On Emperors and Clothes
I don’t recall hearing this twist to the textile-imperial metaphor before (D. A. Carson, review of David Rensberger, Overcoming the World: Politics and Community in the Gospel of John, Themelios 17:1 [October–November 1991]: 27–28):
Somewhere along the line, the text has been left behind. Not only have too many speculations been built on other speculations, but the obvious features of the text, such as its Christology, its claims to bring witness, its insistence on the uniqueness and exclusiveness of Jesus the Messiah, its remarkable ability to distinguish between what happened ‘back there’ during Jesus’ ministry and what was discerned only later, are all lost. Many scholars doubt that John 3:3, 5 is primarily about baptism, and that John 6 is primarily about the eucharist; but at very least, the point must be argued, and not assumed on the basis of a doubtful assumption as to how easy it is to read the ecclesiastical realities of the end of the first century off the surface of the text. And how can the Johannine emphasis on the uniqueness of Jesus as the lamb of God who takes away the sin of the world, as the one who dies so that the nation may be saved, as the shepherd who gives his life for his sheep, be so quickly transmuted into a call that we in our turn take away the sin of the world by opposing injustice? I am not for a moment suggesting we should ignore injustice; I am merely saying that this is an extraordinary reading of John’s gospel.

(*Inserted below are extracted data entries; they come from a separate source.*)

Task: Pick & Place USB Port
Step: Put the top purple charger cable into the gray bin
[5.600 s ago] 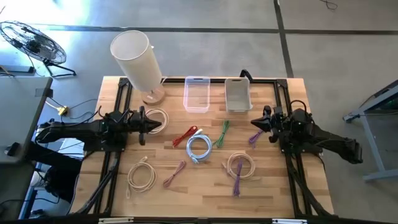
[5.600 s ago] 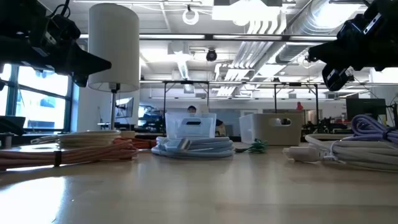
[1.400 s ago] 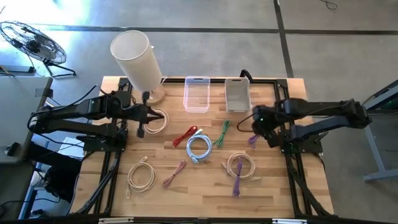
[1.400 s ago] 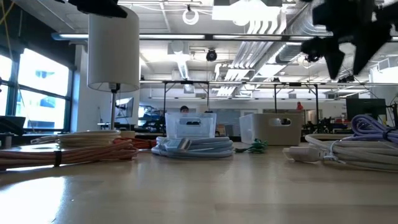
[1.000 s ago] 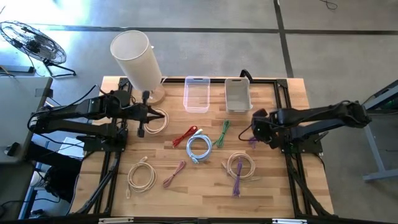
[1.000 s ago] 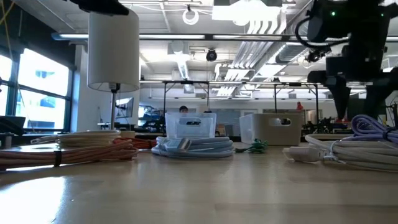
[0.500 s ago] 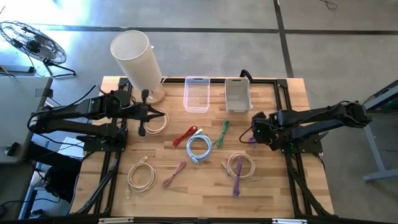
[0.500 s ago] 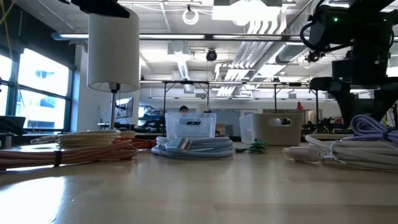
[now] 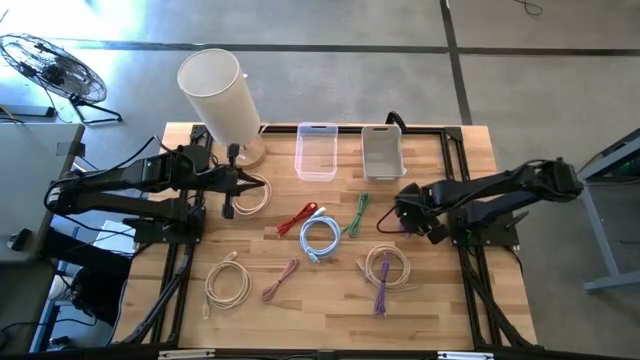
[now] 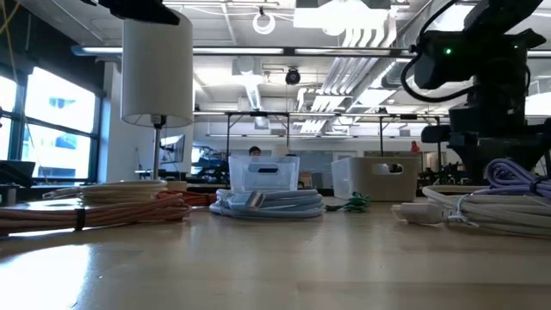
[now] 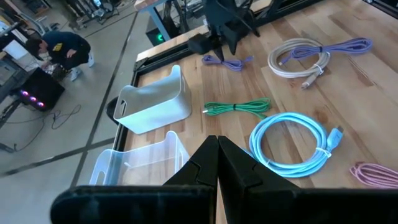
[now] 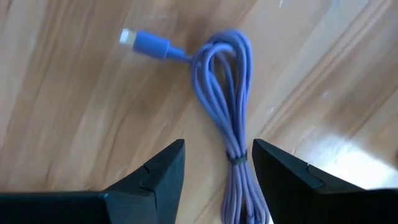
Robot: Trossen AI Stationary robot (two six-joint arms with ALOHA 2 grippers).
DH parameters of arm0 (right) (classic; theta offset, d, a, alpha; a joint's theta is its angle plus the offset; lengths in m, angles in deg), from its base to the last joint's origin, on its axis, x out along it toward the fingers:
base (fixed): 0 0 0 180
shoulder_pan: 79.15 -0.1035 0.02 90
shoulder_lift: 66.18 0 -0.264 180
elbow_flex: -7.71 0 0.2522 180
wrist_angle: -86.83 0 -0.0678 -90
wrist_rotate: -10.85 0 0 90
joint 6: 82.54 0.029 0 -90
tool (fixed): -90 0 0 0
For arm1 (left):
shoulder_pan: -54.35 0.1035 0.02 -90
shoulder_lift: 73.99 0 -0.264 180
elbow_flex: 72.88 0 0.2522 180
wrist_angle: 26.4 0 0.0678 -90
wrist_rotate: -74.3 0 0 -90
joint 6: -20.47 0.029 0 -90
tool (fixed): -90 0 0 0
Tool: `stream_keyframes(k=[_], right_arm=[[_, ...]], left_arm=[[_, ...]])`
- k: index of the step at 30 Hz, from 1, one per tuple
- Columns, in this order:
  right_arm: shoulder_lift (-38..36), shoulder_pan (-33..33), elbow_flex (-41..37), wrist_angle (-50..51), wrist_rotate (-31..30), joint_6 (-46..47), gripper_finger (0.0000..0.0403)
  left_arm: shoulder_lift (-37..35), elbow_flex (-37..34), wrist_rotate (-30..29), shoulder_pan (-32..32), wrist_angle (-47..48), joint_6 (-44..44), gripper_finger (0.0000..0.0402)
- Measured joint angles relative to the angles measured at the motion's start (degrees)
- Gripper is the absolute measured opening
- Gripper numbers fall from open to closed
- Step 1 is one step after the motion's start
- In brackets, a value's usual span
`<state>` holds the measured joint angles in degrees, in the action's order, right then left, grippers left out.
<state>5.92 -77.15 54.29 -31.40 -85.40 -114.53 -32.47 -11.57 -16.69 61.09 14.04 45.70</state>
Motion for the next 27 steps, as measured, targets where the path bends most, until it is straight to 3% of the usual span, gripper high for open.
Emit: stream_keyframes(k=[14, 17, 23, 27], right_arm=[[9.8, 0.0, 0.5, -6.3, 0.8, 4.5, 0.0175], [10.0, 0.0, 0.6, -6.2, 1.2, 5.0, 0.0145], [9.8, 0.6, 0.4, -5.8, 2.2, 9.9, 0.0026], [9.9, 0.5, 0.4, -5.9, 0.6, 11.0, 0.0024]], left_arm=[[0.0, 0.0, 0.9, 0.0, 0.1, 0.0, 0.0001], [0.0, 0.0, 0.8, 0.0, 0.4, 0.0, 0.0001], [0.0, 0.0, 0.4, 0.0, 0.5, 1.1, 0.0001], [0.0, 0.0, -1.0, 0.0, 0.5, 3.3, 0.0001]])
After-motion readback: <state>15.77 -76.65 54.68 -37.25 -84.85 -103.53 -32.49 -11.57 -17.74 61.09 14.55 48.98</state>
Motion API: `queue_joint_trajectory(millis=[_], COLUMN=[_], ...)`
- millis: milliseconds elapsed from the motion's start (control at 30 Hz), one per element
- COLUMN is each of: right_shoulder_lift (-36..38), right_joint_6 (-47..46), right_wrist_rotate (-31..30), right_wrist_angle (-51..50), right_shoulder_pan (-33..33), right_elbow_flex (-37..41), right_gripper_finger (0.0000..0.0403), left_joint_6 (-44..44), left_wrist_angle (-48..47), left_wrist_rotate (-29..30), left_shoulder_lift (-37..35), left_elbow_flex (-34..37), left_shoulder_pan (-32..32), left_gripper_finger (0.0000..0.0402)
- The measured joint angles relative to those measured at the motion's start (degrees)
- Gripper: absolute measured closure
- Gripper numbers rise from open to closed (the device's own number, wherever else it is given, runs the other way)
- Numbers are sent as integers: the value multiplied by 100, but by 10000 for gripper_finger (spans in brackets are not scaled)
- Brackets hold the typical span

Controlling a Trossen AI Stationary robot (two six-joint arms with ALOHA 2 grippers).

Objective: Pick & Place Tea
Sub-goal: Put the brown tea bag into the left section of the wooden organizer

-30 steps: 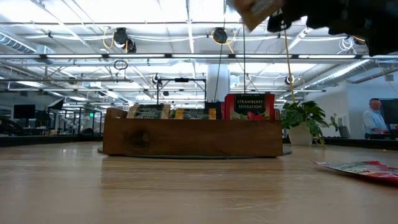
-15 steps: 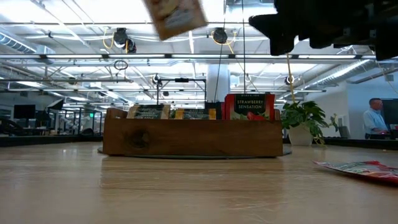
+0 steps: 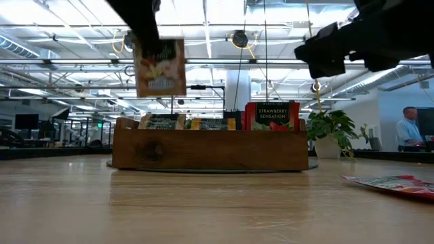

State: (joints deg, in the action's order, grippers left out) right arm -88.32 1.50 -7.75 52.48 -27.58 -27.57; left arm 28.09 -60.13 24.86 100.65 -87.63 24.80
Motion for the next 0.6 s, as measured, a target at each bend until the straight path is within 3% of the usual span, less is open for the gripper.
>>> queue_joint_trajectory(millis=[267,600], right_shoulder_lift=[1,1], right_joint_6=[270,284], right_wrist_rotate=[-424,-444], right_wrist_angle=[87,125], right_shoulder_pan=[-185,-174], right_elbow_flex=[-2,-2], right_gripper_finger=[195,195], left_joint_6=[-244,-423], left_wrist_angle=[347,1037], left_wrist_rotate=[-412,-650], left_shoulder_lift=[15,15], left_elbow_flex=[627,1272], left_shoulder_pan=[-282,-563], left_gripper_finger=[400,398])
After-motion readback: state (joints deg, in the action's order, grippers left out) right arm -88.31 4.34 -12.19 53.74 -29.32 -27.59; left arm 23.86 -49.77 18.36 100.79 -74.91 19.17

Indeed, I have gradually come to the conclusion the Fourth Gospel was not written primarily for church consumption anyway, but as an evangelistic booklet. I realize this point is debatable; but the very fact that it is debatable but is not, by and large, being debated, is profoundly troubling and indicative of what is going wrong in Johannine scholarship. The hesitant suggestions of earlier scholars have now become the ‘givens’ of this generation of scholars, who feel free to build fresh, hesitant suggestions on top of them. I am tempted to say that the emperor has no clothes—or, more conservatively, he is down to his underwear.
The Simple Gospel
Perhaps the most important truth that Jenni and I have especially internalized in the last couple of years is that the gospel is central to our Christian life—not simply step one. We immediately identified with the following paragraph when we read it recently:
For complex reasons many in the Western church came to speak of ‘the simple gospel’, by which they at one time meant the gospel summarized in convenient and simple form, usually for evangelistic purposes. The result is that for many today ‘the gospel’ or ‘gospel preaching’ refers not to the glorious, comprehensive good news disclosed in scripture but to a very simple (some would say simplistic) reduction of it. Some churches distinguished between ‘worship services’ and ‘gospel services’: one wonders which term, ‘worship’ or ‘gospel’, has been more seriously abused. Doubtless the motives behind these developments were often excellent. But the fact remains that a variety of serious problems were thereby introduced. For many, evangelistic preaching became identified with simplistic preaching. Worse, ‘the gospel’ came to be associated in their minds exclusively with the initial steps of faith rather than with God’s comprehensive good news that not only initiates salvation but orders all our life in this world and the next.
–D. A. Carson, “The Biblical Gospel,” in For Such a Time as This: Perspectives on Evangelicalism, Past, Present and Future (ed. Steve Brady and Harold Rowdon; London: Evangelical Alliance, 1996), 82.
Related: My review of Milton Vincent, A Gospel Primer for Christians: Learning to See the Glories of God’s Love (Themelios 33:1 [2008]: 102–3).